From the figure, we can visualize the multiple issues with Target’s network. Although Target cannot be held accountable for any vulnerabilities caused due to its vendors it should have considered the potential of exploits that may be caused due to its vendors. Since the underlying network was the same, it had to be secure and constantly monitored for systems spikes and unusual network traffic activities. What is interesting about this attack is that although a large number of consumer records were stolen it has not been reported that how many corporate accounts were stolen too. Since 54% of businesses are small in the US, I am sure there have been corporate accounts that have been compromised as well.
As I have looked at what happened in this case, security is a management issue. In Target’s case, its management failed to see beyond their corporate environment and did not see holistically how the business processes that they put in place could be their downfall. Management also failed to inform the consumer. How long management would have waited to inform the consumers? My guess is that if the story had not been leaked, Target management would have conveniently forgotten about it.

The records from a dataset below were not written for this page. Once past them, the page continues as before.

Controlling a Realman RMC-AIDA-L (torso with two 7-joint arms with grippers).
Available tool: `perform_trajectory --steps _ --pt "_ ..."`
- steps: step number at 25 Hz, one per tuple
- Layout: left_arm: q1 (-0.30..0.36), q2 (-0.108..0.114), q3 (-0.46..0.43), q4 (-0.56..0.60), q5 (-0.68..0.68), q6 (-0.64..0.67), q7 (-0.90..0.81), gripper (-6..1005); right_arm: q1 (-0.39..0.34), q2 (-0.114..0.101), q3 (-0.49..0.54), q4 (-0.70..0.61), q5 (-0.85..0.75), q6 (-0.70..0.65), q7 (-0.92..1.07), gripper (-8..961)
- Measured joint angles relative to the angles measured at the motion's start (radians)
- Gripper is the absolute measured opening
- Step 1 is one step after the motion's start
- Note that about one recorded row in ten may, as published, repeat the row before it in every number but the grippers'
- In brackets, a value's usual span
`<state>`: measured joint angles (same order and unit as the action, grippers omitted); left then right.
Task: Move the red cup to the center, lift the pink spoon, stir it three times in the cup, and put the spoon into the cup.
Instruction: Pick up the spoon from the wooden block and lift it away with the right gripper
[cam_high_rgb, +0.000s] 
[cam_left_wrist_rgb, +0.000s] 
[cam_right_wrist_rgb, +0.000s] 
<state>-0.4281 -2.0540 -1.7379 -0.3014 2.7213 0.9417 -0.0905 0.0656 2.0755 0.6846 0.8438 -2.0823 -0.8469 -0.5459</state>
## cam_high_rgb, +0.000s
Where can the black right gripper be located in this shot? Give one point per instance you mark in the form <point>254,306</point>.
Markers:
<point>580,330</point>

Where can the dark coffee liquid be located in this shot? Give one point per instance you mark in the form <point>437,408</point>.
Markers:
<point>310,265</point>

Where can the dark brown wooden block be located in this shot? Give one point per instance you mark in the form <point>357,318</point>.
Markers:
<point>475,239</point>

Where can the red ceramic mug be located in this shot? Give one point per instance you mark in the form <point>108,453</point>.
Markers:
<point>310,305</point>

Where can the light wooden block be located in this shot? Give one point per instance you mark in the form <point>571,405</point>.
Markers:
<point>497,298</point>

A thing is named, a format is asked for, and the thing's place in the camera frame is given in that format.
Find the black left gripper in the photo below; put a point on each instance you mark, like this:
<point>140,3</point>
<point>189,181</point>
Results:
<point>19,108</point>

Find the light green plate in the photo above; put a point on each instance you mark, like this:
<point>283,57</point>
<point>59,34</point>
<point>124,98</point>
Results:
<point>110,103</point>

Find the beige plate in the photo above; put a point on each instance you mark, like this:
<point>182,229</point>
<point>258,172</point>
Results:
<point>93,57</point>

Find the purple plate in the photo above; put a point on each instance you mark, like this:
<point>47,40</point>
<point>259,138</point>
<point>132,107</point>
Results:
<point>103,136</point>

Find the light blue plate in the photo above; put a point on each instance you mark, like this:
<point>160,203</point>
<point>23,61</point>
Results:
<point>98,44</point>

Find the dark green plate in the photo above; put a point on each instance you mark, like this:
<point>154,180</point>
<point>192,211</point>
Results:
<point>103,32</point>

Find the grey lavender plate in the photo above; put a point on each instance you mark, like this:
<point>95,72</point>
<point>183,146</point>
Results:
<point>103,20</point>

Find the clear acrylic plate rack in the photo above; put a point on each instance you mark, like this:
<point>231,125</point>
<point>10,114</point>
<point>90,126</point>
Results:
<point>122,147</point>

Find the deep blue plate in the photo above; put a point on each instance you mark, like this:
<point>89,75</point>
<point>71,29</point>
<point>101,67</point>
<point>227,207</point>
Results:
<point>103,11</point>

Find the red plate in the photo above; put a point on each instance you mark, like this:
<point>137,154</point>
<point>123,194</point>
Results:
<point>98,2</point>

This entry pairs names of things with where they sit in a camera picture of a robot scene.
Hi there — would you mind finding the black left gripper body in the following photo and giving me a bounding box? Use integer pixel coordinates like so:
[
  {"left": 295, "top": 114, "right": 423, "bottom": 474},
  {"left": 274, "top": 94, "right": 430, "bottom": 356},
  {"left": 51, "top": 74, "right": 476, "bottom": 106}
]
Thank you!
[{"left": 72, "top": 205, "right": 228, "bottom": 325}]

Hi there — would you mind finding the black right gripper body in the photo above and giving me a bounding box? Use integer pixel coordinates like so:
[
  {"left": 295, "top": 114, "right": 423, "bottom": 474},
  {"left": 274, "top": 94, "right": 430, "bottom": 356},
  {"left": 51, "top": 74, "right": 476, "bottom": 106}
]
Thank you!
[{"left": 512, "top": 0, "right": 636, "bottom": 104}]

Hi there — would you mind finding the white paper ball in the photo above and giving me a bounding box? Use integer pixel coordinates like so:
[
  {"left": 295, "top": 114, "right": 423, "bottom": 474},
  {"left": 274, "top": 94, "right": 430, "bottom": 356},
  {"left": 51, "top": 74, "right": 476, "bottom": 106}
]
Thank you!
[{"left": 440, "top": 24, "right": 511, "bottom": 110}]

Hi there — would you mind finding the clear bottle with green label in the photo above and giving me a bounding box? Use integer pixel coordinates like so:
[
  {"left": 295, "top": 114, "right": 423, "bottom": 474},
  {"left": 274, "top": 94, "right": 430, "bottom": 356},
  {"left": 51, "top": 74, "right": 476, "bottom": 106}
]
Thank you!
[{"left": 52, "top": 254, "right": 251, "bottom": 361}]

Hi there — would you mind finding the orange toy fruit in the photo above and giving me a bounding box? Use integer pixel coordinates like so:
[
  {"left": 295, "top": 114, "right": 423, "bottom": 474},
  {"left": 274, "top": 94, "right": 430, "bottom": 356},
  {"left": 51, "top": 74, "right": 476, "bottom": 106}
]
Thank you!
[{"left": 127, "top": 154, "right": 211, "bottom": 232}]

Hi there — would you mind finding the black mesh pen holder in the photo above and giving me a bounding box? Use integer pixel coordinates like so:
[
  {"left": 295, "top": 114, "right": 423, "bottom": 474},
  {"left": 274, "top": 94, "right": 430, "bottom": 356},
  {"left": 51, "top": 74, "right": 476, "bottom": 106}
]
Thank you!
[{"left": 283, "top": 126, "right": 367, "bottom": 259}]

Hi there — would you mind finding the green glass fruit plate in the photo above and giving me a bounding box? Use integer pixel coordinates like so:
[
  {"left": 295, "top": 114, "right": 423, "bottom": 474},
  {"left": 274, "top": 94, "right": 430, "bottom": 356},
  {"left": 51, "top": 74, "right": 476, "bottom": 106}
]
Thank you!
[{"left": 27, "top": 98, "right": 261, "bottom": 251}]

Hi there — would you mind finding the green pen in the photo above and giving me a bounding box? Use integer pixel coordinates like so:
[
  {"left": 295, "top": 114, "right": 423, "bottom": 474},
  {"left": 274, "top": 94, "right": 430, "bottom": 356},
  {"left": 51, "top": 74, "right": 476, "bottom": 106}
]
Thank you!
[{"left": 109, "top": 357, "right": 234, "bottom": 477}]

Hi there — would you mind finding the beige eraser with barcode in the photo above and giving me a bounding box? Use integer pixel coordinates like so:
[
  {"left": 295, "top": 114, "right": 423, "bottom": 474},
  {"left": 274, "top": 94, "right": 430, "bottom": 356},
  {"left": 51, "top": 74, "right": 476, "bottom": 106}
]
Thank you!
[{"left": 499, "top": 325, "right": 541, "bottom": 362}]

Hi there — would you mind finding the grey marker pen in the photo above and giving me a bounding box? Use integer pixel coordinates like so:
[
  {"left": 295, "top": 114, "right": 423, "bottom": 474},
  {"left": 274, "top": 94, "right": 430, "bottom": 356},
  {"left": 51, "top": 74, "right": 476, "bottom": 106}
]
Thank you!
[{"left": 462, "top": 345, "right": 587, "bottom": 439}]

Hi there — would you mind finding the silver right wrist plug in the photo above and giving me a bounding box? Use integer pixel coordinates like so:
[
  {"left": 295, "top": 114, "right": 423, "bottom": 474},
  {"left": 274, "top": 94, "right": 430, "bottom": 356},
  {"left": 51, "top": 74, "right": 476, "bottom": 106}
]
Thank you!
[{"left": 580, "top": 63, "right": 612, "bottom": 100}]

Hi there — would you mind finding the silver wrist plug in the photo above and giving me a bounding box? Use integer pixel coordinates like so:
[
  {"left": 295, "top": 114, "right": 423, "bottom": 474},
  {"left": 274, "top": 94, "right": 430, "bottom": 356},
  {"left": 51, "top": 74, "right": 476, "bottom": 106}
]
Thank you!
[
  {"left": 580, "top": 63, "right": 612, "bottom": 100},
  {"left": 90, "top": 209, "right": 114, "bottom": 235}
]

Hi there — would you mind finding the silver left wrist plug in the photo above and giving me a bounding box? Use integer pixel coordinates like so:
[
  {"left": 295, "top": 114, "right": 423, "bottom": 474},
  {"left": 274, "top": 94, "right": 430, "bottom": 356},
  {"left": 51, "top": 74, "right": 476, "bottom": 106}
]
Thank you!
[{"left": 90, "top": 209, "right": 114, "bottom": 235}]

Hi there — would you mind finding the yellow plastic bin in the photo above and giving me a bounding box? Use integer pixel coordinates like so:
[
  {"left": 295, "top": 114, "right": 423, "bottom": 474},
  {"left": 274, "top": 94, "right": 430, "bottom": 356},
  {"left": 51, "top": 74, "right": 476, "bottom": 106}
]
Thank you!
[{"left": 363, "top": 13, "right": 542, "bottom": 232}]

In conclusion, there are three broader issues that come to mind (1) organizations are only as strong as their weakest link especially when that link is the corporate network (2) although organizations provide credit monitoring typically for a year but they assume that the intruders would only use this exploited information for a year and (3) consumers are left to fend for themselves during and after the one year period when their credit scores decline. In short, these data breaches have to be significantly eliminated since they not only cause loss of reputation but also loss of consumer confidence in an organization’s role as the protectors of our data. This is possible by not only credentialing but repetitively checking various ways how systems can be exploited from within and external to the organization even if the underlying network is perceived to be secure.